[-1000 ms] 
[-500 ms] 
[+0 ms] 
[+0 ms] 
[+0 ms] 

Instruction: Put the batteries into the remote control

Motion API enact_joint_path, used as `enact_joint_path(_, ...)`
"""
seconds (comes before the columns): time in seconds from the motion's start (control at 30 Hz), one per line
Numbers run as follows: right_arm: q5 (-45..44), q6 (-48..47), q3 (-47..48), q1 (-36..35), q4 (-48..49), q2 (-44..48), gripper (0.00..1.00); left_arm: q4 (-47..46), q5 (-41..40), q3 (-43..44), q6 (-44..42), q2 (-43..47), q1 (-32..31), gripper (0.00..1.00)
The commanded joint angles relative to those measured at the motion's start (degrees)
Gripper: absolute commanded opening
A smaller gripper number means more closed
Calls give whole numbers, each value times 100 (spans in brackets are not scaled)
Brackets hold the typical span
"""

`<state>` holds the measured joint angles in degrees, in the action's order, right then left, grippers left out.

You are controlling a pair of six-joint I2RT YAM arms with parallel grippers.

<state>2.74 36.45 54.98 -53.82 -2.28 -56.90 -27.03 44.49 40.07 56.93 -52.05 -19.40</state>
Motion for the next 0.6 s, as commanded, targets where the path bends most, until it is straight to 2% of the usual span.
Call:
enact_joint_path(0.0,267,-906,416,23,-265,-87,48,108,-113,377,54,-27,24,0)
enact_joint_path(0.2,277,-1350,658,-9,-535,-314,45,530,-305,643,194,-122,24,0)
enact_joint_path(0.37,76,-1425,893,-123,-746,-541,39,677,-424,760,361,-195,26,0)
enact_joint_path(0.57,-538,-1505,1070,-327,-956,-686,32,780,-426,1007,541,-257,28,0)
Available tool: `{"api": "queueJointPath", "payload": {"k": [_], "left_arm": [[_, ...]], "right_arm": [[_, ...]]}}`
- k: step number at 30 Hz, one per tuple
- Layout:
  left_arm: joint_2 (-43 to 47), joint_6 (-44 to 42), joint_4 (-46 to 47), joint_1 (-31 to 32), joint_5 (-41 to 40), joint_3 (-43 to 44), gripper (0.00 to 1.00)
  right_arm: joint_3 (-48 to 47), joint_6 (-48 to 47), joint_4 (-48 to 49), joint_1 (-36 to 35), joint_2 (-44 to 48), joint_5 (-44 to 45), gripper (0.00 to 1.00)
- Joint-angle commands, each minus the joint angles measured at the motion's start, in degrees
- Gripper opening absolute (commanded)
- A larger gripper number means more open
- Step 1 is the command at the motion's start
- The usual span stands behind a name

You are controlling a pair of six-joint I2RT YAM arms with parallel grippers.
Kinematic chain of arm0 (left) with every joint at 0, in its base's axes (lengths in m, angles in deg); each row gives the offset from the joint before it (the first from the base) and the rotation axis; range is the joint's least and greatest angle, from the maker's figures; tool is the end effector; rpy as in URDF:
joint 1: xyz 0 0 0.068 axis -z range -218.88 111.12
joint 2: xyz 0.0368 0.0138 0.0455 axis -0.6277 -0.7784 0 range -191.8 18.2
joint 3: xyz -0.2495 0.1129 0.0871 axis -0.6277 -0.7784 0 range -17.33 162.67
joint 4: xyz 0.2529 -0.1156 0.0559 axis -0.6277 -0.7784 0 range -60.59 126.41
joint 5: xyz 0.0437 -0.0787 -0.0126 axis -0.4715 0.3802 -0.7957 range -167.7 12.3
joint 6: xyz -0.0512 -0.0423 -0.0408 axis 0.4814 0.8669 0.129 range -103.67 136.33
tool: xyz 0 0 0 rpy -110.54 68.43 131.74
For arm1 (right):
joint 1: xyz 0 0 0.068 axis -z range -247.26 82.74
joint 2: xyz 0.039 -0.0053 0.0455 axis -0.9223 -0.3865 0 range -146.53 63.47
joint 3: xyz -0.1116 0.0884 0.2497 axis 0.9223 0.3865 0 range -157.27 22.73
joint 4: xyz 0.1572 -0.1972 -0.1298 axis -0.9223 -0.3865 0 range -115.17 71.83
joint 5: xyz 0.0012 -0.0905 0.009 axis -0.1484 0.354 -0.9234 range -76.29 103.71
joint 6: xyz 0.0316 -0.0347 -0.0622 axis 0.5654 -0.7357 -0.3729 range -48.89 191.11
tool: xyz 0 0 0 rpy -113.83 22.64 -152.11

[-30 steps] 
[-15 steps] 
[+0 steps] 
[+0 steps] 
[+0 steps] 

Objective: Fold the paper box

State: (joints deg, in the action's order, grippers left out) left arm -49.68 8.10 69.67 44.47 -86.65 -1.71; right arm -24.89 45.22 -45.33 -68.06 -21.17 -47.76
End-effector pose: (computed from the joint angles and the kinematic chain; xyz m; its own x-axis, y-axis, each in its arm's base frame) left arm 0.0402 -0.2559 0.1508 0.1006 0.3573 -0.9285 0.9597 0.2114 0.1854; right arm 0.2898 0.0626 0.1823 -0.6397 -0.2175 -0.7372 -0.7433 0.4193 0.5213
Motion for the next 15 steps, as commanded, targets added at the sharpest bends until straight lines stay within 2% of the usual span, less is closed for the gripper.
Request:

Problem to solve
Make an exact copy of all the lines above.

Your solution
[-1000 ms] 
[-500 ms] 
[+0 ms] 
[+0 ms] 
[+0 ms] 

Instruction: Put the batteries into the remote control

Motion API enact_joint_path, used as `enact_joint_path(_, ...)`
"""
seconds (comes before the columns): time in seconds from the motion's start (control at 30 Hz), one per line
Numbers run as follows: right_arm: q5 (-45..44), q6 (-48..47), q3 (-47..48), q1 (-36..35), q4 (-48..49), q2 (-44..48), gripper (0.00..1.00); left_arm: q4 (-47..46), q5 (-41..40), q3 (-43..44), q6 (-44..42), q2 (-43..47), q1 (-32..31), gripper (0.00..1.00)
The commanded joint angles relative to those measured at the motion's start (degrees)
Gripper: absolute commanded opening
A smaller gripper number means more closed
Calls give whole numbers, each value times 100 (spans in brackets are not scaled)
Brackets hold the typical span
"""

`<state>` holds the measured joint angles in degrees, in the action's order, right then left, grippers left out.

You are controlling a pair of six-joint I2RT YAM arms with parallel grippers.

<state>2.74 36.45 54.98 -53.82 -2.28 -56.90 -27.03 44.49 40.07 56.93 -52.05 -19.40</state>
Motion for the next 0.6 s, as commanded, targets where the path bends most, until it is straight to 2% of the usual span.
Call:
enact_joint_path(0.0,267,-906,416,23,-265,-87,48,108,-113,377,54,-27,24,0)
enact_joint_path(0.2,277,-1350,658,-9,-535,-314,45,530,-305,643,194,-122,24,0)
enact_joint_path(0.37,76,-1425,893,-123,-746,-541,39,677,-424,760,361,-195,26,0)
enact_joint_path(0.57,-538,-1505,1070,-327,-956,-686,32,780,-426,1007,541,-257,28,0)
Available tool: `{"api": "queueJointPath", "payload": {"k": [_], "left_arm": [[_, ...]], "right_arm": [[_, ...]]}}`
- k: step number at 30 Hz, one per tuple
- Layout:
  left_arm: joint_2 (-43 to 47), joint_6 (-44 to 42), joint_4 (-46 to 47), joint_1 (-31 to 32), joint_5 (-41 to 40), joint_3 (-43 to 44), gripper (0.00 to 1.00)
  right_arm: joint_3 (-48 to 47), joint_6 (-48 to 47), joint_4 (-48 to 49), joint_1 (-36 to 35), joint_2 (-44 to 48), joint_5 (-44 to 45), gripper (0.00 to 1.00)
- Joint-angle commands, each minus the joint angles measured at the motion's start, in degrees
- Gripper opening absolute (commanded)
- A larger gripper number means more open
- Step 1 is the command at the motion's start
- The usual span stands behind a name

You are controlling a pair of six-joint I2RT YAM arms with parallel grippers.
Kinematic chain of arm0 (left) with every joint at 0, in its base's axes (lengths in m, angles in deg); each row gives the offset from the joint before it (the first from the base) and the rotation axis; range is the joint's least and greatest angle, from the maker's figures; tool is the end effector; rpy as in URDF:
joint 1: xyz 0 0 0.068 axis -z range -218.88 111.12
joint 2: xyz 0.0368 0.0138 0.0455 axis -0.6277 -0.7784 0 range -191.8 18.2
joint 3: xyz -0.2495 0.1129 0.0871 axis -0.6277 -0.7784 0 range -17.33 162.67
joint 4: xyz 0.2529 -0.1156 0.0559 axis -0.6277 -0.7784 0 range -60.59 126.41
joint 5: xyz 0.0437 -0.0787 -0.0126 axis -0.4715 0.3802 -0.7957 range -167.7 12.3
joint 6: xyz -0.0512 -0.0423 -0.0408 axis 0.4814 0.8669 0.129 range -103.67 136.33
tool: xyz 0 0 0 rpy -110.54 68.43 131.74
For arm1 (right):
joint 1: xyz 0 0 0.068 axis -z range -247.26 82.74
joint 2: xyz 0.039 -0.0053 0.0455 axis -0.9223 -0.3865 0 range -146.53 63.47
joint 3: xyz -0.1116 0.0884 0.2497 axis 0.9223 0.3865 0 range -157.27 22.73
joint 4: xyz 0.1572 -0.1972 -0.1298 axis -0.9223 -0.3865 0 range -115.17 71.83
joint 5: xyz 0.0012 -0.0905 0.009 axis -0.1484 0.354 -0.9234 range -76.29 103.71
joint 6: xyz 0.0316 -0.0347 -0.0622 axis 0.5654 -0.7357 -0.3729 range -48.89 191.11
tool: xyz 0 0 0 rpy -113.83 22.64 -152.11

[-30 steps] 
[-15 steps] 
[+0 steps] 
[+0 steps] 
[+0 steps] 

Objective: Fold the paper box

State: (joints deg, in the action's order, grippers left out) left arm -49.68 8.10 69.67 44.47 -86.65 -1.71; right arm -24.89 45.22 -45.33 -68.06 -21.17 -47.76
End-effector pose: (computed from the joint angles and the kinematic chain; xyz m; its own x-axis, y-axis, each in its arm's base frame) left arm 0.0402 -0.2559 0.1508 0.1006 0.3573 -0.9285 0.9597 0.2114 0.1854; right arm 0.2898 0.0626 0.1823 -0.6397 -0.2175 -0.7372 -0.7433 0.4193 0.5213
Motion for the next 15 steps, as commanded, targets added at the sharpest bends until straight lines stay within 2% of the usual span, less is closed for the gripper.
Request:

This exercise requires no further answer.